**WORK TASK:**
What is needed is the exact text of each line in the listing below from the one with "yellow building block." up to and including the one with "blue-zip clear zip-top", and no pictures.

**RECORDS TO PROCESS:**
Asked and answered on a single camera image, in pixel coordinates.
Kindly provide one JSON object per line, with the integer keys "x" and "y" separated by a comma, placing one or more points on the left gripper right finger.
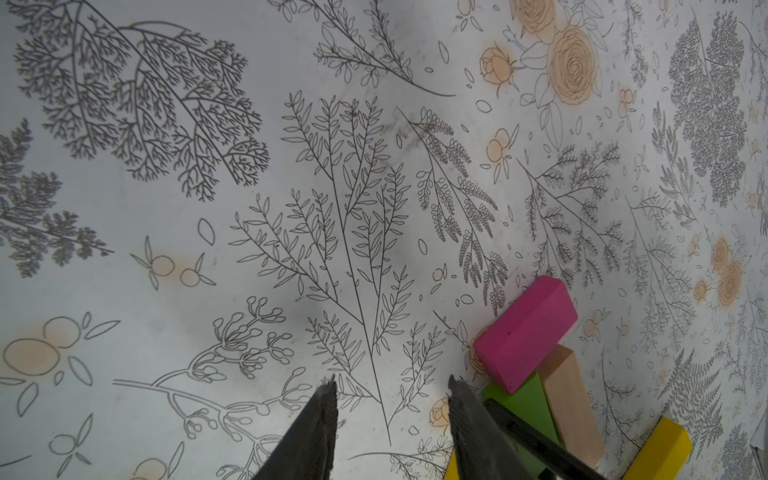
{"x": 482, "y": 450}

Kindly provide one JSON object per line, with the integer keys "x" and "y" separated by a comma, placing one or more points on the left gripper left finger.
{"x": 306, "y": 451}

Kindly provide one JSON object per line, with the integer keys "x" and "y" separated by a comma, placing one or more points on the green building block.
{"x": 529, "y": 402}

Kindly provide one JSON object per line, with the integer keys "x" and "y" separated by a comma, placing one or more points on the natural wood building block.
{"x": 570, "y": 406}

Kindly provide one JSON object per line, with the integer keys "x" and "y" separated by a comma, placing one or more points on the magenta building block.
{"x": 516, "y": 343}

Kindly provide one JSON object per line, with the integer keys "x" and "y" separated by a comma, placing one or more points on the yellow building block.
{"x": 451, "y": 472}
{"x": 663, "y": 455}

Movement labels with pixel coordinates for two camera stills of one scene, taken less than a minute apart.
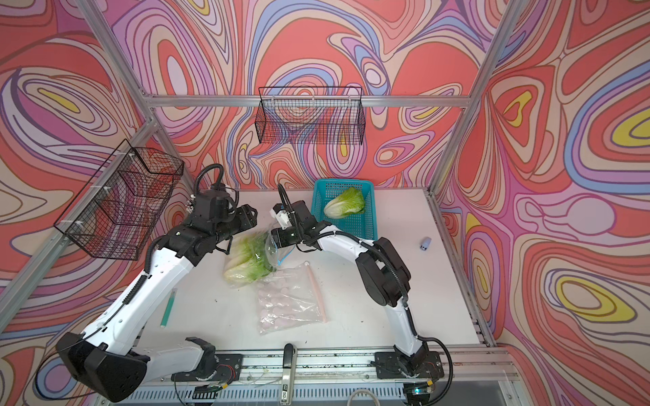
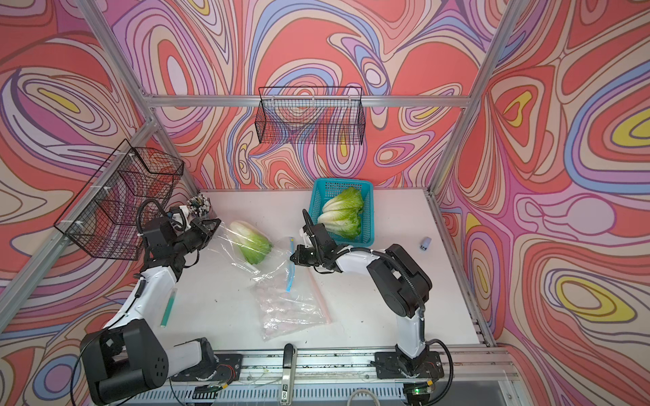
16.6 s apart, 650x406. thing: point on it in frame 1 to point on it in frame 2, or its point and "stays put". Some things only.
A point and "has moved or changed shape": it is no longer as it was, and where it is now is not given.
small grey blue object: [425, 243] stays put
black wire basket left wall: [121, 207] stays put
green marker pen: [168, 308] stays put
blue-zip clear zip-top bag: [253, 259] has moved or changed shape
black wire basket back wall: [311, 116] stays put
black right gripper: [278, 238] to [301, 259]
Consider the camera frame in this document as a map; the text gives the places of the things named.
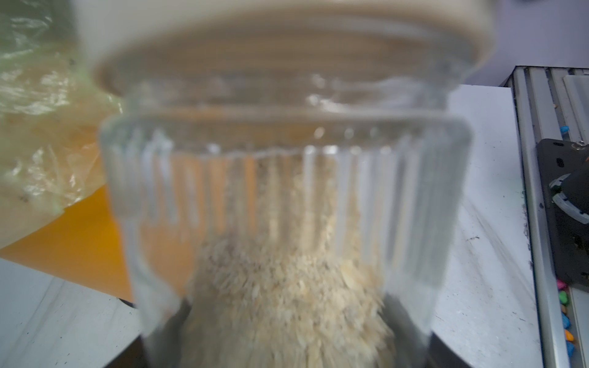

**SOLUTION FOR THIS EXERCISE:**
Kindly provide one JSON object per line, with the integer keys "x" and "y" separated by a comma, placing one or more points on the yellow building block.
{"x": 451, "y": 472}
{"x": 663, "y": 455}

Movement labels with pixel coordinates for two camera stills of one scene, taken less than a minute apart.
16.6 s apart, 650x406. thing: point on it in frame 1 to point on it in frame 2, or its point and "stays put". Some things only.
A point and "has moved or changed shape": it is no longer as it was, and where it is now is not given.
small grey blue object: [425, 243] stays put
black wire basket left wall: [121, 207] stays put
green marker pen: [168, 308] stays put
blue-zip clear zip-top bag: [253, 259] has moved or changed shape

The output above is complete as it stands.